JDM wants to collect a list of new code contributors, adding to it every time we spot a newcomer in bugzilla. We could then write a script that would check how long it's been since they were last active in bugzilla, and be able to follow up if they disappear.

Perhaps the list of new code contributors can be found by looking at users who have recently been assigned to a task and have no resolved tasks. Then we can track these users to see which ones have not made progress in a month and which ones have. We can ping those users manually in Bugzilla.

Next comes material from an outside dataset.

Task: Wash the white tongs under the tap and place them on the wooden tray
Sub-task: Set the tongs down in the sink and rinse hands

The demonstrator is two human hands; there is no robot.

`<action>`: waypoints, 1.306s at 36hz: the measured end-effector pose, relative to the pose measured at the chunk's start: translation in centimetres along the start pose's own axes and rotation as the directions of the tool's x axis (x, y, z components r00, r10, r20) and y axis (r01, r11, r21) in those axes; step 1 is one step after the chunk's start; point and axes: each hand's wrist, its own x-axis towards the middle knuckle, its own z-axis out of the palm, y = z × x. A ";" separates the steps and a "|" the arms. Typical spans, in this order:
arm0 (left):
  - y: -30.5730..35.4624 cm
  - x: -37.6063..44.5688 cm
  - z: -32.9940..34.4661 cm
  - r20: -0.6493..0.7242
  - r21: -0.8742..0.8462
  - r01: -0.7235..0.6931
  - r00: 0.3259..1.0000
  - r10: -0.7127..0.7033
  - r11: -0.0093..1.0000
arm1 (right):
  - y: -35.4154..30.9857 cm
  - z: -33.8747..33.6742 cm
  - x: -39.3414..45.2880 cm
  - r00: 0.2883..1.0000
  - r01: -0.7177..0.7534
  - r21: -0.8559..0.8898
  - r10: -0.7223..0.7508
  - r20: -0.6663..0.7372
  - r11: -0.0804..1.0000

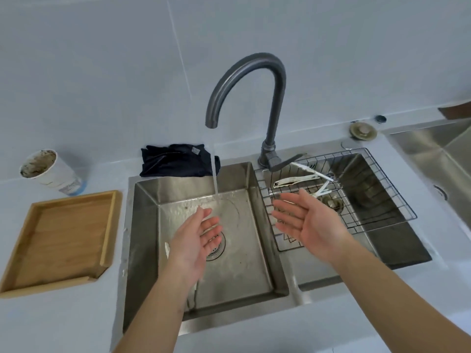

Suggestion: Write down what you think would be helpful to track even if it isn't possible to get that data today. We'll work on implementing dashboards when we know what data we want.

Ideas

  • Have a way to determine skill level and tailor the path appropriately. For instance, someone who can compile Firefox can be given different tasks than someone who is just starting out with coding. We could add a field to the current Get Involved form when someone says they're interested in coding and ask a specific question about a skill level.
  • Adding coding activity to a mozillians.org profile will make contributing more attractive. Things to consider including are: A list of resolved bugs in bugzilla or else a ist of patches committed and authored would definitely help. Perhaps integration with open badges as well.
  • Give mentors the tools to be successful -- a guide to when and how to contact someone to learn why they did or didn't complete a task, etc.
  • Where are the high quality code contributors? Currently I think we wait for people to come to us. This may not be the highest of quality leads that are available. I think we should try to get an ad on StackOverflow to find new contributors. I think we can also look at cross-promotion opportunities inside Mozilla. For instance, the Mozilla Developer Network has an audience that covers people who aren't regular contributors and that could reach new people.
  • Getting badges on mozillians.org for things like 'compiled code', 'completed first bug', 'completed 10 bugs', etc. would be helpful and a good way to inspire people. It would allow them to add their profile link to their resume to show just how epic they are.